Week of 160404

WLCG Operations Call details

  • At CERN the meeting room is 513 R-068.

  • For remote participation we use the Vidyo system. Instructions can be found here.

General Information

  • The purpose of the meeting is:
    • to report significant operational issues (i.e. issues which can or did degrade experiment or site operations) which are ongoing or were resolved after the previous meeting;
    • to announce or schedule interventions at Tier-1 sites;
    • to inform about recent or upcoming changes in the experiment activities or systems having a visible impact on sites;
    • to provide important news about the middleware;
    • to communicate any other information considered interesting for WLCG operations.
  • The meeting should run from 15:00 until 15:20, exceptionally to 15:30.
  • The SCOD rota for the next few weeks is at ScodRota
  • General information about the WLCG Service can be accessed from the Operations Web
  • Whenever a particular topic needs to be discussed at the daily meeting requiring information from site or experiments, it is highly recommended to announce it by email to wlcg-operations@cernSPAMNOTNOSPAMPLEASE.ch to make sure that the relevant parties have the time to collect the required information or invite the right people at the meeting.

Tier-1 downtimes

Experiments may experience problems if two or more of their Tier-1 sites are inaccessible at the same time.

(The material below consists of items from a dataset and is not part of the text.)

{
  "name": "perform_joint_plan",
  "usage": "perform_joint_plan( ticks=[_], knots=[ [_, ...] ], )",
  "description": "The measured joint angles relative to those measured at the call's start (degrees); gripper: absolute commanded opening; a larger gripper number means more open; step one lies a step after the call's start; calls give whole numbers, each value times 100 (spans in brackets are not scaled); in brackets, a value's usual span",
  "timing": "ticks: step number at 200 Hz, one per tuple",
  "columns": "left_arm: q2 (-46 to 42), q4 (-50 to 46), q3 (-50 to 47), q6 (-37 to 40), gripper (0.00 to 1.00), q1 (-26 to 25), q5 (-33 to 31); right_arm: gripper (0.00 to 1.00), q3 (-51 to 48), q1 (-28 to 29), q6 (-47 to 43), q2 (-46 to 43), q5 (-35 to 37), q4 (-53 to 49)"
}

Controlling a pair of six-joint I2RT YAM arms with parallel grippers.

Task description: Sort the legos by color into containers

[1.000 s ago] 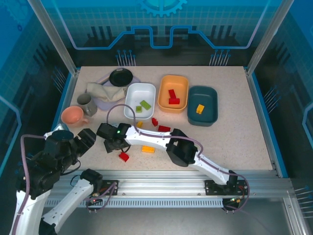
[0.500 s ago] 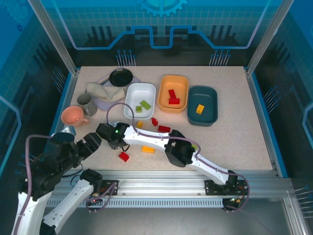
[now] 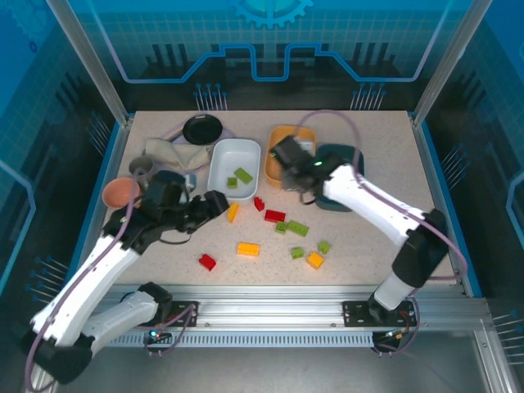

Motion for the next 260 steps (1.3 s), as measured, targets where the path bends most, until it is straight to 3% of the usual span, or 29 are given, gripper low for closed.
perform_joint_plan(
  ticks=[45, 97, 116, 156, 171, 218, 260],
  knots=[
    [2020, 776, 859, 184, 77, -911, -63, 23, -750, -1753, -396, -13, -553, -223],
    [3543, 953, 1963, 389, 76, -1405, -87, 25, -726, -2734, -483, 994, -960, -267],
    [3783, 935, 2116, 442, 76, -1460, -105, 30, -525, -2815, -485, 1412, -1025, -271],
    [3974, 654, 2159, 520, 76, -1467, -302, 57, -70, -2815, -531, 1952, -1141, -286],
    [3974, 509, 2159, 520, 77, -1467, -402, 63, 22, -2809, -505, 1950, -1158, -321],
    [3974, 83, 2157, 317, 78, -1464, -772, 65, 184, -2651, -535, 1550, -1152, -367],
    [4006, -136, 2107, -116, 80, -1266, -1040, 67, -225, -1919, -918, -68, -1150, 85]
  ],
)
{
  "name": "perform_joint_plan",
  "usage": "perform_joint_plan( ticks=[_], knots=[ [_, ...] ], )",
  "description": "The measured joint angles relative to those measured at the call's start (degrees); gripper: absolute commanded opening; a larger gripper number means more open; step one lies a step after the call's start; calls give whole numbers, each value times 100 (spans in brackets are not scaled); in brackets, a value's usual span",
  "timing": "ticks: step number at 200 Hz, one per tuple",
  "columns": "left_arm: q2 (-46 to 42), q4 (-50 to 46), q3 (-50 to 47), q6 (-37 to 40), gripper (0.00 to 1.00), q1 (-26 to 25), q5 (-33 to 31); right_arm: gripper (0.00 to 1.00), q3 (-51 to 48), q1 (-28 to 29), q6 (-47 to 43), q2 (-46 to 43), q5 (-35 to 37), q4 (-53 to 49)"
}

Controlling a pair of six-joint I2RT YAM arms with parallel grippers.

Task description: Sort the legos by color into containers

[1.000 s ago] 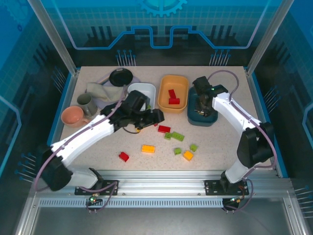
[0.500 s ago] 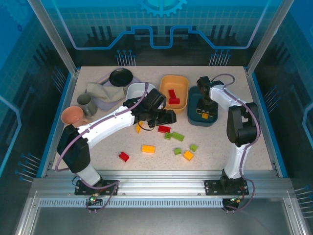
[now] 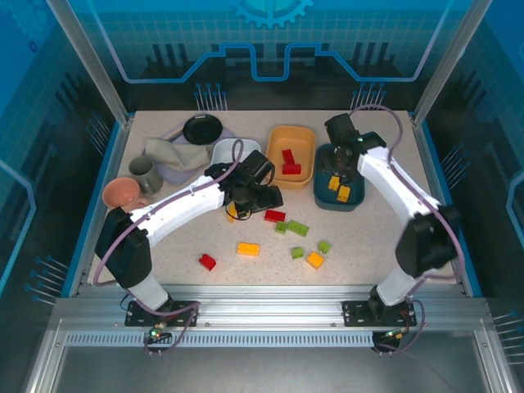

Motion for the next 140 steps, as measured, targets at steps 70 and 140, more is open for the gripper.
perform_joint_plan(
  ticks=[70, 140],
  knots=[
    [887, 184, -31, -901, 78, 330, -249, 68, -2538, 1296, -372, -2732, -743, 984],
    [1692, 426, 175, -1729, 66, 330, -728, 68, -2959, 1495, -153, -3661, -857, 896]
  ],
)
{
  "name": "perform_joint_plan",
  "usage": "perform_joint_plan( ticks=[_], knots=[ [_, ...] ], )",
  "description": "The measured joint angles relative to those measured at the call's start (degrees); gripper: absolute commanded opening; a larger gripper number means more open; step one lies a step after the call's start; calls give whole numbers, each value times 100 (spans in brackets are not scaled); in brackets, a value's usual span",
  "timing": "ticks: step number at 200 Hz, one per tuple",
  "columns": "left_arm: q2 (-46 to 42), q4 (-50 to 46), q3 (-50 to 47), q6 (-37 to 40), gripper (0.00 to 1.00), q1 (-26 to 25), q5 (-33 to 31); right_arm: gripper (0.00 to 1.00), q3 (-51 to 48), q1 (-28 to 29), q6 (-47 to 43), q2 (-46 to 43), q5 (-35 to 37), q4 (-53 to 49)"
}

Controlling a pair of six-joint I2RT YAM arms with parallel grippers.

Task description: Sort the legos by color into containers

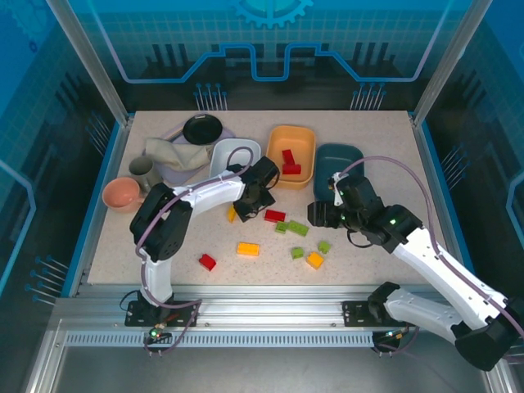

Therefore Tier-1 sites should do their best to avoid scheduling a downtime classified as "outage" in a time slot overlapping with an "outage" downtime already declared by another Tier-1 site supporting the same VO(s). The following procedure is recommended:
  1. A Tier-1 should check the downtimes calendar to see if another Tier-1 has already an "outage" downtime in the desired time slot.
  2. If there is a conflict, another time slot should be chosen.
  3. In case stronger constraints cannot allow to choose another time slot, the Tier-1 will point out the existence of the conflict to the SCOD mailing list and at the next WLCG operations call, to discuss it with the representatives of the experiments involved and the other Tier-1.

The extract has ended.